Vamos agora para a segunda pergunta: dentre tantas formas de terapia, por que os jovens acabaram buscando tanto a psicanálise, e não a terapia cognitivo-comportamental, por exemplo?
Aí novamente estamos em um terreno bastante insólito, em que podemos fazer ainda somente conjecturas. Mas eu arriscaria a dizer que o principal aspecto a ser levado em conta aqui é que se trata de um movimento que antecede à pandemia: cada vez mais vemos jovens que buscam outras formas de estar no mundo que não seja ao modo do capitalismo tardio, que veem seus pais e familiares dedicando todo seu tempo ao trabalho e às obrigações e não querem seguir por este mesmo caminho.
Se para muitos jovens o período de isolamento social foi entediante, não há como negarmos que a maior parte de nós, adultos, nos vimos ainda mais imersos em trabalho e demandas. Acreditávamos que trabalhar de casa seria mais confortável, mas vivenciamos justamente o contrário: quando não temos os intervalos de deslocamento, quando tudo se tornou imediato, quando saíamos de uma reunião e entrávamos em outra com um clique, o mundo se tornou ainda mais veloz e exigente. Afora a louça pra lavar, as camas para arrumar, o chão para varrer…
Os jovens viram seus pais e seus irmãos mais velhos enlouquecidos tentando dar conta de uma rotina cada mais insana, uma corda-bamba em que nos equilibrávamos entre o nosso medo de ficarmos doentes e a nossa esperança de que tudo logo acabasse.
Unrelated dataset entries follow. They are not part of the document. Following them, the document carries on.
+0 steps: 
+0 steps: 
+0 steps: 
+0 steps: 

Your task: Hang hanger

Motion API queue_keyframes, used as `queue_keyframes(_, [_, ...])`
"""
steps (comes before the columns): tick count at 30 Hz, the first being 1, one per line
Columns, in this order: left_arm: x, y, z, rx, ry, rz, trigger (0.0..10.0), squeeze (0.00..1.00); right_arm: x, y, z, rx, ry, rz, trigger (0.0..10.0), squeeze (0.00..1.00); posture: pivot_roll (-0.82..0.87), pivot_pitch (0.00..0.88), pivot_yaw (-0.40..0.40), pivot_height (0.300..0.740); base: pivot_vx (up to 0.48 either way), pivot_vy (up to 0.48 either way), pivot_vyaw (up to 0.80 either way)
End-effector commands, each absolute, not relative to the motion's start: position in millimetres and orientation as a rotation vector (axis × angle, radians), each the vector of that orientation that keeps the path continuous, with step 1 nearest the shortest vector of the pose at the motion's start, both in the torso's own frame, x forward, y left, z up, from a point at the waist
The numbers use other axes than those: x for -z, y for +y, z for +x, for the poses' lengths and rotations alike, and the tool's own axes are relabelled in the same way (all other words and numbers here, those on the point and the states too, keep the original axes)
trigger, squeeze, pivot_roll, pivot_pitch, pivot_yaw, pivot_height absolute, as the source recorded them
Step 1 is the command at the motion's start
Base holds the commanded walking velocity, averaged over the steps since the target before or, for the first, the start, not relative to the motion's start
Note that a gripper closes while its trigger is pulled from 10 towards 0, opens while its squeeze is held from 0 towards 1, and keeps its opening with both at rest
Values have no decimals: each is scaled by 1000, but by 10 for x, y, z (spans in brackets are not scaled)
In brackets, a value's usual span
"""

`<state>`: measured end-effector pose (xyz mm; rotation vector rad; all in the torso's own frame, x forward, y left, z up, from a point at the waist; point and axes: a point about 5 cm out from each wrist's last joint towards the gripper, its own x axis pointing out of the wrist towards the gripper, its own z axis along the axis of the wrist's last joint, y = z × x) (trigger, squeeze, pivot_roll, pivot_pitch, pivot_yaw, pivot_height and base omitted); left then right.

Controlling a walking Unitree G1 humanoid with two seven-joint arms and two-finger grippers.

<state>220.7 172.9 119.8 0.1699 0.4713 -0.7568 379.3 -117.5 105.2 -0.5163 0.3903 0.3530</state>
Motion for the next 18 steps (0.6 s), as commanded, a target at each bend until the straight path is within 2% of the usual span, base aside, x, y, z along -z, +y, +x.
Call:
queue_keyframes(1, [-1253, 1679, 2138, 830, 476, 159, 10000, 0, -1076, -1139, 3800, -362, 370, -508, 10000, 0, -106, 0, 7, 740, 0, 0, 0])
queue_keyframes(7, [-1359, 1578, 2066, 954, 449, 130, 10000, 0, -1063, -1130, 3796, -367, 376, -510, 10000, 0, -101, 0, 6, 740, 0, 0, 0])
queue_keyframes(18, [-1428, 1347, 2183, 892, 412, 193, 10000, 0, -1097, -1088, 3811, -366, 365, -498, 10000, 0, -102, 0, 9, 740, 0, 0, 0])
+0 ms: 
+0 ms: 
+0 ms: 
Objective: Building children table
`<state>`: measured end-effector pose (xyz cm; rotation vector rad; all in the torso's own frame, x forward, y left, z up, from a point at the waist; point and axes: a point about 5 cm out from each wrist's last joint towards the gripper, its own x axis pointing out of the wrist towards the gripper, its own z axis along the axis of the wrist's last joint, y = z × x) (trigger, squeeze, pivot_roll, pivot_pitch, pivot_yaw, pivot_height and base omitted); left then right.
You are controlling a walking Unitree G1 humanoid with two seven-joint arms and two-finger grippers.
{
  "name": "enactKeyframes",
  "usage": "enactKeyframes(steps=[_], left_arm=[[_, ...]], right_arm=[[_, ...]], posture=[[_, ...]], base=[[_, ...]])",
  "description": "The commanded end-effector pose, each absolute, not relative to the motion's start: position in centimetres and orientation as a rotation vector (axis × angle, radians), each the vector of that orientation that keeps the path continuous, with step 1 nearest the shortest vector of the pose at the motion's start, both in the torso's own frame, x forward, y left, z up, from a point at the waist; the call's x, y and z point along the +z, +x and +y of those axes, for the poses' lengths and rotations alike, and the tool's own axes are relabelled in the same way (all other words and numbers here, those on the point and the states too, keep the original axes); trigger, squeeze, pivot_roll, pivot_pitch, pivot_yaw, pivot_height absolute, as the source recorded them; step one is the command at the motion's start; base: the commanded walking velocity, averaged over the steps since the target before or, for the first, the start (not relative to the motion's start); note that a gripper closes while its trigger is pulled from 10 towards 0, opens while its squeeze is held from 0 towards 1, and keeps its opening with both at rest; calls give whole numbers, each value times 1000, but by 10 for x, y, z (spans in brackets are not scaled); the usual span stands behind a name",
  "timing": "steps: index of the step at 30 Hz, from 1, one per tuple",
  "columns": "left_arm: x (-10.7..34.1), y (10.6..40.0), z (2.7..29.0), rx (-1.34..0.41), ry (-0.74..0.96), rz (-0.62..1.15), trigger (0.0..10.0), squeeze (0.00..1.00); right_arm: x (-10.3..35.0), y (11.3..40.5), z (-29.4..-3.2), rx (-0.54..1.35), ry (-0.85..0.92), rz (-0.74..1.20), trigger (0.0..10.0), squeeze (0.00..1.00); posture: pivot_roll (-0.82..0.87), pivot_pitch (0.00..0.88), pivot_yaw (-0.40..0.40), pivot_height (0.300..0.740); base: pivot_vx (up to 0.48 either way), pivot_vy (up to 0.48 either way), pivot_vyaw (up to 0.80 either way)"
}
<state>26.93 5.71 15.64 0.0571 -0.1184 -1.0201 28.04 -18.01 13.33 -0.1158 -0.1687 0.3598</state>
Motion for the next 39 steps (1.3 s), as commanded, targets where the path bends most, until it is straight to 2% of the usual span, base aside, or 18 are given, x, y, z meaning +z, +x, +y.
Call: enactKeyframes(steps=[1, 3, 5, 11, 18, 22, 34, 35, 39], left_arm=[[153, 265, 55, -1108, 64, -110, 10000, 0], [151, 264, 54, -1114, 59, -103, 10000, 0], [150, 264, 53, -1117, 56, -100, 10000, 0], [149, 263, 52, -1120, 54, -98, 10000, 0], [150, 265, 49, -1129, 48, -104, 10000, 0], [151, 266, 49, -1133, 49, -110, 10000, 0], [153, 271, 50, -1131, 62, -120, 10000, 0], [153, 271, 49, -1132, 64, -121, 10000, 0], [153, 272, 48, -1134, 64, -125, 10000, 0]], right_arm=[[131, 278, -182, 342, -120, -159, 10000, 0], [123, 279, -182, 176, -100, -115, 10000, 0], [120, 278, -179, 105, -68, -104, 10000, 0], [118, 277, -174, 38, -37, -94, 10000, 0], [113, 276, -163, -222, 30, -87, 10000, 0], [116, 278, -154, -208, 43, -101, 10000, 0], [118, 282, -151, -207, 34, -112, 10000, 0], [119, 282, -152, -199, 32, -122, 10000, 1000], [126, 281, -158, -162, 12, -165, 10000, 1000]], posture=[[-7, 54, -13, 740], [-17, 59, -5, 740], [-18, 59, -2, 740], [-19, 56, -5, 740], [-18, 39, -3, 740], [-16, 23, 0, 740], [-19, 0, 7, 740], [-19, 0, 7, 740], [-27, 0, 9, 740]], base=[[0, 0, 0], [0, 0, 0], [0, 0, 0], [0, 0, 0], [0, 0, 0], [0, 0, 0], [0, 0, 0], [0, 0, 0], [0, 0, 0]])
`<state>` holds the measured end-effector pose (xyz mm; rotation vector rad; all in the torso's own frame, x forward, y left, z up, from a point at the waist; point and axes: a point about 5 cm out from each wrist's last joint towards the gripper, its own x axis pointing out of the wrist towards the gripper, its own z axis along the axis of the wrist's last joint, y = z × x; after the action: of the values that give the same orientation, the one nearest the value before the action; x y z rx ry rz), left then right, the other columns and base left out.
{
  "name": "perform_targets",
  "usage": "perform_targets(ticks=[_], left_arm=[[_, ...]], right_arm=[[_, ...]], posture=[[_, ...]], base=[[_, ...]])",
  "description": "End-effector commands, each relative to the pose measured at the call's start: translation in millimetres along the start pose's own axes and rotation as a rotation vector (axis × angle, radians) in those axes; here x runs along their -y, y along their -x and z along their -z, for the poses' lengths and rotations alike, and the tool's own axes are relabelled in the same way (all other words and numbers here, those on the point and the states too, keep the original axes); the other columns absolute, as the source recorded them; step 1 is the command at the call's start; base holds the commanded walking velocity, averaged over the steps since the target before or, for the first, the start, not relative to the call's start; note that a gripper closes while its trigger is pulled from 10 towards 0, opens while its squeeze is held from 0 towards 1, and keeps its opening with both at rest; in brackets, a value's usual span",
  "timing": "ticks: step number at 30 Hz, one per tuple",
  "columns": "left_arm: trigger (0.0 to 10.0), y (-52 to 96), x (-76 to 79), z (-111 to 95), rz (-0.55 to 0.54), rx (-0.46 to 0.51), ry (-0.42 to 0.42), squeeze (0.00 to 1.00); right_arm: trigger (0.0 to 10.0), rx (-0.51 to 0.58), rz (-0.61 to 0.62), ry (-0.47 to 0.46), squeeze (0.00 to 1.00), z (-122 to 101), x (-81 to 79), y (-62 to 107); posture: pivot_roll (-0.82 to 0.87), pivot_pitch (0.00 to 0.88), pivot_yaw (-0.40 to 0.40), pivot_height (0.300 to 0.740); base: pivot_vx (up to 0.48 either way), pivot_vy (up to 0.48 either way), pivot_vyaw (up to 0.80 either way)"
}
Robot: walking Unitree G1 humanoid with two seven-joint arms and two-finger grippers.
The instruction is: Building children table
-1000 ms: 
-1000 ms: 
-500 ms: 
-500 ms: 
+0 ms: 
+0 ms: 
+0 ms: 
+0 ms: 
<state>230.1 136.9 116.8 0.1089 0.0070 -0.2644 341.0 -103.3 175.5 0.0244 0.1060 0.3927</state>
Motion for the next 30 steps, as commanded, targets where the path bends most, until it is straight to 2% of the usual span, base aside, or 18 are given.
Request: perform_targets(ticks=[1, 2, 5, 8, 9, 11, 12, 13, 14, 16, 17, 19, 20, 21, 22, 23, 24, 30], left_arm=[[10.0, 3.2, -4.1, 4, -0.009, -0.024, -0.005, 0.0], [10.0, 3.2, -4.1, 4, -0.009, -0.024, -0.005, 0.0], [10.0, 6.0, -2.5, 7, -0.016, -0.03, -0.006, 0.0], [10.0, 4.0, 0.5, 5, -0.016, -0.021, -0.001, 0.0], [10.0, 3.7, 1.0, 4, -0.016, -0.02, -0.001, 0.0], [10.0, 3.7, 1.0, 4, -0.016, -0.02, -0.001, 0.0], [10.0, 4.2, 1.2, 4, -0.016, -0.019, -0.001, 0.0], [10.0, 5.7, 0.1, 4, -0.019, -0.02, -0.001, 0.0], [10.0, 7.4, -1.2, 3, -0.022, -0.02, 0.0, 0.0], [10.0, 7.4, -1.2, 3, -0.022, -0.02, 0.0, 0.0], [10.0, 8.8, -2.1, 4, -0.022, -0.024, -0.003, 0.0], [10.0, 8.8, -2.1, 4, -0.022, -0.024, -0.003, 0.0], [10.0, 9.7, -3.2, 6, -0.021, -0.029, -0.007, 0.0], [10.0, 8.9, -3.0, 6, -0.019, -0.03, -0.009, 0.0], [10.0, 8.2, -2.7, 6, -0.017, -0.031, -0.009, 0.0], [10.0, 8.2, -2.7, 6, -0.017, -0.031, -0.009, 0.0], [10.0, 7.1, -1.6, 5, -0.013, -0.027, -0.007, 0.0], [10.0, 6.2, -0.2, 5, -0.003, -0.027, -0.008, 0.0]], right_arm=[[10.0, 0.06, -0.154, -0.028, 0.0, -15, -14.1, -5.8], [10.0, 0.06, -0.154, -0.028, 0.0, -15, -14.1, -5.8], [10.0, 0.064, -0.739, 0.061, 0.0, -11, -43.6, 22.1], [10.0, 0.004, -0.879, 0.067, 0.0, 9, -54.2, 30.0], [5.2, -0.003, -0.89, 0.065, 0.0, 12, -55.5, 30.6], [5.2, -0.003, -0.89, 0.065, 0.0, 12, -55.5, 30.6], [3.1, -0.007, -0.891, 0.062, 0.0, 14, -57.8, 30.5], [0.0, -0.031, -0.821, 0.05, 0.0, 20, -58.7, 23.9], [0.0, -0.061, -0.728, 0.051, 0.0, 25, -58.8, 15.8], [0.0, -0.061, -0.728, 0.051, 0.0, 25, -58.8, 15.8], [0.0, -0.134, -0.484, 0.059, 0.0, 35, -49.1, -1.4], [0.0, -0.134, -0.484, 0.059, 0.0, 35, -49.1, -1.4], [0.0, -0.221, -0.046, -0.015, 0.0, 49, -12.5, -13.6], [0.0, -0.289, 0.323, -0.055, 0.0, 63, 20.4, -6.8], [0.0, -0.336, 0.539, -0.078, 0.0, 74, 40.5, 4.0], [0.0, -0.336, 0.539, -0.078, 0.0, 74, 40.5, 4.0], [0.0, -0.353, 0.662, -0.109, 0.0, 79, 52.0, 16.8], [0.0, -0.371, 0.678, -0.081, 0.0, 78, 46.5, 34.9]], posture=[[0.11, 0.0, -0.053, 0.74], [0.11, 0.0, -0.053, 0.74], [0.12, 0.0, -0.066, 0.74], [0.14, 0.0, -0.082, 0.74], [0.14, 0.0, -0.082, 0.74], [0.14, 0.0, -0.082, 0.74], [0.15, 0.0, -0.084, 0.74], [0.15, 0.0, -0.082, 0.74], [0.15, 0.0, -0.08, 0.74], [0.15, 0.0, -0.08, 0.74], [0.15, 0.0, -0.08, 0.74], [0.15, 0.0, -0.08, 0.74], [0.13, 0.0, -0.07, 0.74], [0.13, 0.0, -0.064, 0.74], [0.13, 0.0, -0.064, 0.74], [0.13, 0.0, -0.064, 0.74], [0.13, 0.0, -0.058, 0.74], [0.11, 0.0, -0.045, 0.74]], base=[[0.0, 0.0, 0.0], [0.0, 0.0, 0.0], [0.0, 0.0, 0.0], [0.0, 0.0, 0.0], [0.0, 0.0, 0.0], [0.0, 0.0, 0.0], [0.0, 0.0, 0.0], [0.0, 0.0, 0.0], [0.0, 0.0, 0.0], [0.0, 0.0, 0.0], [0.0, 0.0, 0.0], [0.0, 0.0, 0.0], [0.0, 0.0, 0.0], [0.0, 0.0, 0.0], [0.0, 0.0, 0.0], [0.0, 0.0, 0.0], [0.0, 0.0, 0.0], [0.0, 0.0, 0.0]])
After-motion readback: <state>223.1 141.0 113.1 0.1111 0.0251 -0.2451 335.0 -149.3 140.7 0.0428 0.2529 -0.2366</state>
É aí que entra a psicanálise. Por ser uma prática clínica que nunca deixou de levar em conta a dimensão social do sofrimento, nós psicanalistas sabemos bem que esta lógica de produtividade e rapidez só ficou ainda mais aguda durante a pandemia. Com isso, também ficaram mais evidentes os efeitos do discurso neoliberal na produção de quadros psicopatológicos. Seria estranho e curioso se nós não tivéssemos tido algum sintoma de ansiedade e depressão: em um contexto em que o mundo está desabando, patológico mesmo é não ser afetado por nada.
Aderentes a uma disciplina de contrafluxo, os psicanalistas sempre se dedicaram à escuta atenta e, principalmente, lenta dos pacientes. Nós partimos da hipótese de que é impossível alguém falar de si nos termos do capital e do imperativo da produtividade. Quando alguém busca um psicanalista, está se dirigindo a uma pessoa que fica em silêncio, algo tão raro nos tempos de hoje. E isso acontece mesmo que seja na prática online. E não digo silêncio apenas no que diz respeito a não falar, mas também é esperado que um psicanalista não reproduza o excessivamente estridente discurso neoliberal. O silêncio de um psicanalista é o convite a que alguém possa, no seu tempo, desviar a atenção da lógica de produtividade e de aperfeiçoamento de si e buscar em sua própria história os seus interesses e motivações. Enfim, seu desejo.
Creio que estes pontos – a influência das redes sociais, a nova onda mística e a resistência à lógica do capital – nos ajudam a lançar algumas luzes sobre o aumento de interesse dos jovens na psicanálise nos últimos tempos.
Tomara que, com isso, possamos construir um futuro menos adverso e talvez até um tanto mais silencioso.